Well-deserved, but underfunded
www.phillyburbs.com
It’s not often we support turning to the state to pay for something on a local level.
But we believe the dilemma some municipalities face over the property tax exemption for qualified disabled veterans in New Jersey calls for the state to provide the resources.
After all, it was the state that instituted the exemption. Since 2006, a New Jersey statute has required property tax exemptions for permanently and totally disabled veterans and their surviving spouses or surviving registered domestic partners.
You will get no argument from us that those who fought for this country and the spouses who sacrificed so they could serve deserve the tax break. They’ve earned it.
Yet no matter how well-deserved, the exemptions are wreaking havoc with the municipalities that have to fill the hole they leave in their budgets.
There were 8,517 permanently and totally disabled veterans in the Garden State in 2012, which is a total tax exemption of nearly $54 million.
Willingboro and Pemberton Township have the largest number of 100 percent permanently disabled veterans of any towns in the state, with 302 and 195 residents, respectively, and are struggling to pick up the financial slack.
Assemblymen Troy Singleton, D-7th of Palmyra, and Herb Conaway, D-7th of Delanco, want the state to offer towns reimbursement assistance.
We agree.
The revenue shortfall these municipalities experience is not insignificant. Willingboro officials have indicated that they expect a revenue loss of $1.56 million, or about 3 cents of the local tax rate, due to the exemptions.
Conaway and Singleton have introduced legislation that would require the state to reimburse municipalities with 100 or more permanently and totally disabled veterans for 25 percent of the tax revenue they lose to the exemptions, up to a maximum of $2.5 million annually.
Under the terms of the proposal, Pemberton Township and Willingboro would be among the nine towns eligible for assistance.
The $360,000 in aid Willingboro would receive would provide at least some relief to the town, which currently can look only to its remaining taxpayers to pick up the slack.

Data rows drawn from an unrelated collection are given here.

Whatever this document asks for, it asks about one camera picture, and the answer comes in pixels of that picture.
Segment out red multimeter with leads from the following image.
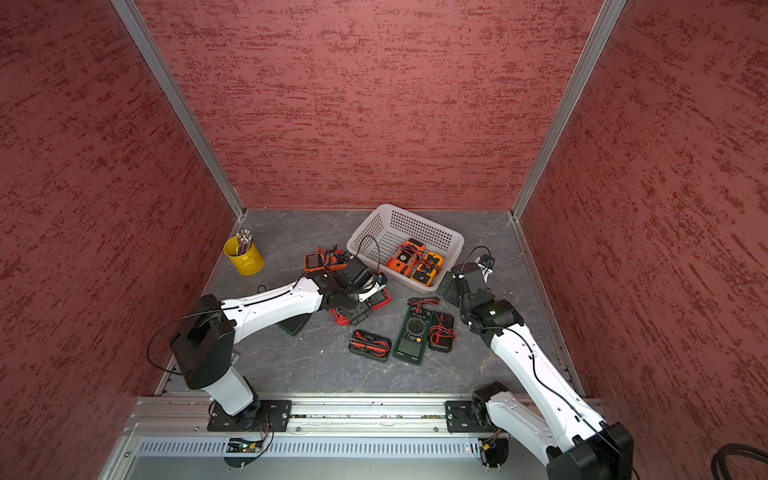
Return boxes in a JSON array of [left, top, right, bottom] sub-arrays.
[[330, 289, 391, 326]]

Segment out yellow multimeter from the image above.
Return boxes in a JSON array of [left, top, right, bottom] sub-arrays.
[[410, 251, 445, 287]]

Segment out black multimeter face down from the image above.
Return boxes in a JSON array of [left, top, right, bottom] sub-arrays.
[[428, 312, 457, 353]]

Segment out orange black multimeter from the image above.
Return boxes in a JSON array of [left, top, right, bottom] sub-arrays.
[[386, 239, 426, 278]]

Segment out green large multimeter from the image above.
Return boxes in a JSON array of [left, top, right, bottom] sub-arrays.
[[392, 305, 433, 365]]

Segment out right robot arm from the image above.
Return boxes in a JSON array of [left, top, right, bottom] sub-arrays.
[[442, 263, 634, 479]]

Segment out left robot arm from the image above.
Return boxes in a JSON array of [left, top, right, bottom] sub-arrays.
[[169, 265, 388, 430]]

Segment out orange multimeter near back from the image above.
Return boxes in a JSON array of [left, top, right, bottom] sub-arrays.
[[304, 246, 353, 273]]

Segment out dark green multimeter left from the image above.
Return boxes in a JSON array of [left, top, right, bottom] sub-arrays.
[[277, 313, 312, 337]]

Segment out white plastic perforated basket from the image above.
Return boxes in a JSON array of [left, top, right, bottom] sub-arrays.
[[346, 204, 465, 294]]

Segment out yellow metal pen cup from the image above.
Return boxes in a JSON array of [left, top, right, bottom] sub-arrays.
[[223, 237, 264, 276]]

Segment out pens in cup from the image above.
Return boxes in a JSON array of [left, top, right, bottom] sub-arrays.
[[236, 229, 252, 256]]

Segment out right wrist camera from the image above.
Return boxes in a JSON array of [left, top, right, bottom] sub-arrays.
[[460, 249, 496, 282]]

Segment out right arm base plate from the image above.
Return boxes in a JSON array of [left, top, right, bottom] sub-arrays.
[[444, 400, 497, 434]]

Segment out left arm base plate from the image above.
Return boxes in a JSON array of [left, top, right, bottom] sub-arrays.
[[207, 399, 292, 433]]

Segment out black cable bottom right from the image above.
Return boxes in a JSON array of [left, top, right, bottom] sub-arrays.
[[710, 442, 768, 480]]

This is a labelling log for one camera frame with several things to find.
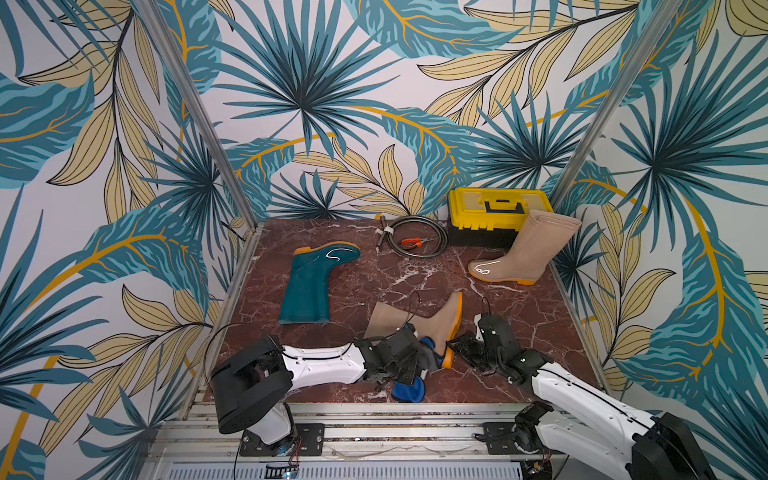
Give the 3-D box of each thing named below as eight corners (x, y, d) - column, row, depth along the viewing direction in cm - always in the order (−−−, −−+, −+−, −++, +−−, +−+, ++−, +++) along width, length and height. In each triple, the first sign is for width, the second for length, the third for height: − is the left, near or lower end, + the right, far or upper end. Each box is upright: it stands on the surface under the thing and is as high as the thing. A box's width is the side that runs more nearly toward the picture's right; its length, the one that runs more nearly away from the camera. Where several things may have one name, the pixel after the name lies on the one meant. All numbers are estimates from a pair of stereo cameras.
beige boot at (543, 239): (469, 276, 107) (491, 223, 86) (469, 259, 112) (489, 205, 91) (543, 286, 105) (584, 234, 84) (540, 268, 110) (577, 215, 89)
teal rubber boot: (280, 323, 95) (274, 312, 89) (297, 254, 112) (292, 241, 107) (354, 323, 95) (352, 313, 90) (359, 255, 113) (358, 242, 107)
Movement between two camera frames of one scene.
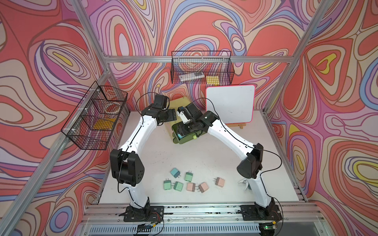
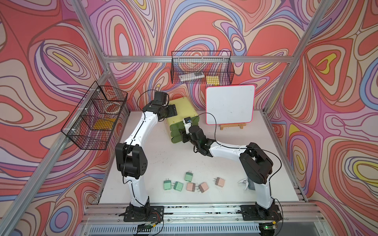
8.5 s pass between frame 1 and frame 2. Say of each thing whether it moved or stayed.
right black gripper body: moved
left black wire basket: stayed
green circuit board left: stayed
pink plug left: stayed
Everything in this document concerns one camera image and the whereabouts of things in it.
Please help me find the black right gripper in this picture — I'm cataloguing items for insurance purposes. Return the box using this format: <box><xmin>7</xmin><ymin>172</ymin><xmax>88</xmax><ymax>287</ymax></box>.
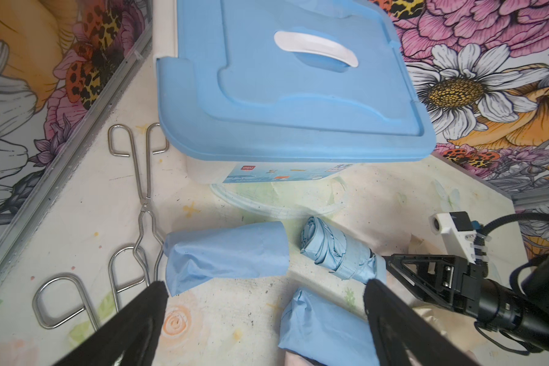
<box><xmin>384</xmin><ymin>254</ymin><xmax>487</xmax><ymax>316</ymax></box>

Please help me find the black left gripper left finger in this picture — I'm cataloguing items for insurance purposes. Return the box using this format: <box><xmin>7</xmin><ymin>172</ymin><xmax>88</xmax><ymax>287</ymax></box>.
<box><xmin>56</xmin><ymin>281</ymin><xmax>169</xmax><ymax>365</ymax></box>

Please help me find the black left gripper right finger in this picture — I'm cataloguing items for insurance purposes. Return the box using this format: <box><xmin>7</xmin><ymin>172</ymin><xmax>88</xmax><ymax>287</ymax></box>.
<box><xmin>364</xmin><ymin>279</ymin><xmax>477</xmax><ymax>366</ymax></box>

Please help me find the blue umbrella sleeve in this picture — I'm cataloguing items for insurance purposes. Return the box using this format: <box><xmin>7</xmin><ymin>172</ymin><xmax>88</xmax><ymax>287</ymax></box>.
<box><xmin>278</xmin><ymin>288</ymin><xmax>380</xmax><ymax>365</ymax></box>
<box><xmin>163</xmin><ymin>222</ymin><xmax>291</xmax><ymax>296</ymax></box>

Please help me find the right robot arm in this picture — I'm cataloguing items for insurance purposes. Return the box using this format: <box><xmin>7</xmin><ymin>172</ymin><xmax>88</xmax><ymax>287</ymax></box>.
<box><xmin>385</xmin><ymin>254</ymin><xmax>549</xmax><ymax>355</ymax></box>

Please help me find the blue lidded plastic storage box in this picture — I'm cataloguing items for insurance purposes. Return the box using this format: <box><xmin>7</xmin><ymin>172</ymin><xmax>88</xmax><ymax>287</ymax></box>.
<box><xmin>152</xmin><ymin>1</ymin><xmax>436</xmax><ymax>183</ymax></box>

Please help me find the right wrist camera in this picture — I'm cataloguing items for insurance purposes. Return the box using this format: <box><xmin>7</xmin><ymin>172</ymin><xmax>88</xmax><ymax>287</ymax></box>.
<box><xmin>429</xmin><ymin>211</ymin><xmax>489</xmax><ymax>265</ymax></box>

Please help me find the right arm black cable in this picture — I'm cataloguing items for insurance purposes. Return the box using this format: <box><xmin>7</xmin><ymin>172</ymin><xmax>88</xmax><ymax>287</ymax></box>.
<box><xmin>479</xmin><ymin>211</ymin><xmax>549</xmax><ymax>234</ymax></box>

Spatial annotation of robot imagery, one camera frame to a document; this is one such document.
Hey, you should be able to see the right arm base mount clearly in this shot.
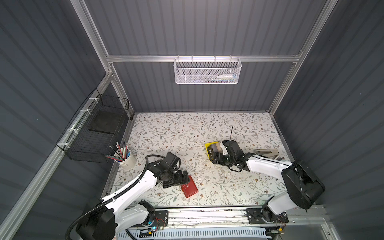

Veterans have sacrificed so much — they left their families, fought, were injured, and would have died for their country if called upon. While in uniform, veterans who call New Jersey home have battled for all of us, and we should all bear some of the financial burden of the state mandate. Until the issue is addressed at the federal level, we believe the state should help fund it, and we support the legislation to do that.